PROBLEM TO SOLVE: For each line of the data below, copy it if it holds the word "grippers".

=== Section Start ===

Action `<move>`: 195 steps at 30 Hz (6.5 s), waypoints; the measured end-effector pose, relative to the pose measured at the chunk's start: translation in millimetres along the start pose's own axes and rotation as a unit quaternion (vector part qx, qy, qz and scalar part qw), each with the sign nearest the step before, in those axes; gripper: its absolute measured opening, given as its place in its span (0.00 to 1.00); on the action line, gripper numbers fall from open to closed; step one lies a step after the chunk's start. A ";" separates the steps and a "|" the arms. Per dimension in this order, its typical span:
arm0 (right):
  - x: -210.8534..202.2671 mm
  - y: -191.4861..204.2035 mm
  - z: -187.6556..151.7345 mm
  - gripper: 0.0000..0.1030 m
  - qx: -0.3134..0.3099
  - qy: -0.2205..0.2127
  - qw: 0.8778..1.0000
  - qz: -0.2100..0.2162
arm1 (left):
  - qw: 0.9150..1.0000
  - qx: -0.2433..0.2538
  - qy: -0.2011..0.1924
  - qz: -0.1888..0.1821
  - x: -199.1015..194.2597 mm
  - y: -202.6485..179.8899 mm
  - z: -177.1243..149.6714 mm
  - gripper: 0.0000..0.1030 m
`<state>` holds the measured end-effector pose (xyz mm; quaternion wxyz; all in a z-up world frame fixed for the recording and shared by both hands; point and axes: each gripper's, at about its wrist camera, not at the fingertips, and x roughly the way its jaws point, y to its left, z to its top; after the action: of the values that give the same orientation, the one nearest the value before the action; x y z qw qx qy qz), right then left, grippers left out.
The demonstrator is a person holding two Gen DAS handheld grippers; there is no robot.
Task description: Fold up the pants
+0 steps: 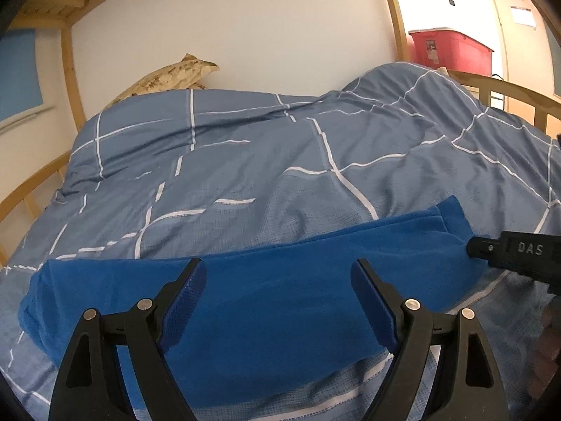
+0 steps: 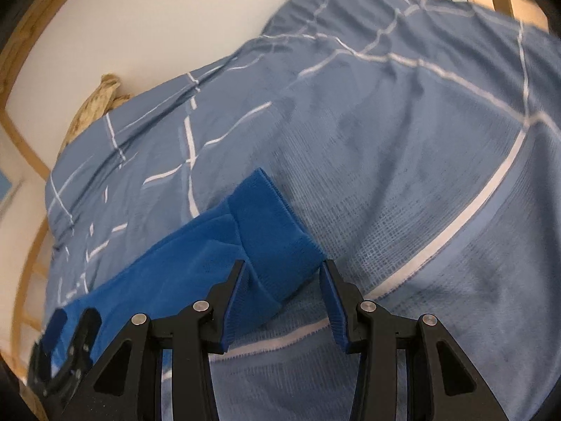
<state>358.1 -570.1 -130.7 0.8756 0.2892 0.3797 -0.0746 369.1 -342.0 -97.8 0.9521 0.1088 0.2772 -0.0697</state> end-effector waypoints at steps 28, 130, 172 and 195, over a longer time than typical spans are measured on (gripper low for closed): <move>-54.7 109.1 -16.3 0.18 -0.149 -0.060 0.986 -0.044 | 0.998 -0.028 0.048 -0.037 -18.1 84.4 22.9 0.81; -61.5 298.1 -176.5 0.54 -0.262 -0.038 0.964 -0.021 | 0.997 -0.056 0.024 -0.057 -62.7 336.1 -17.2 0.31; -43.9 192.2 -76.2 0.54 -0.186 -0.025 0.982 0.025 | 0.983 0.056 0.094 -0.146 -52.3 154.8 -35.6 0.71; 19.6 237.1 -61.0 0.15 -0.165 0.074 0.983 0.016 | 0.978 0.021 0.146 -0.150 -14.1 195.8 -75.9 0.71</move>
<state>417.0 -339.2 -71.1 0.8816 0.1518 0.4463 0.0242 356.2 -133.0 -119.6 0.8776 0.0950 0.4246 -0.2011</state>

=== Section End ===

ANSWER SECTION:
`<state>` holds the measured end-effector pose (xyz mm; quaternion wxyz; all in a z-up world frame fixed for the recording and shared by both hands; point and axes: each gripper's, at about its wrist camera, not at the fingertips, and x roughly the way its jaws point, y to its left, z to its top; after the action: of the values that give the same orientation, the one nearest the value before the action; x y z qw qx qy qz), right then left, grippers left out.
The demonstrator is a person holding two Gen DAS handheld grippers; there is no robot.

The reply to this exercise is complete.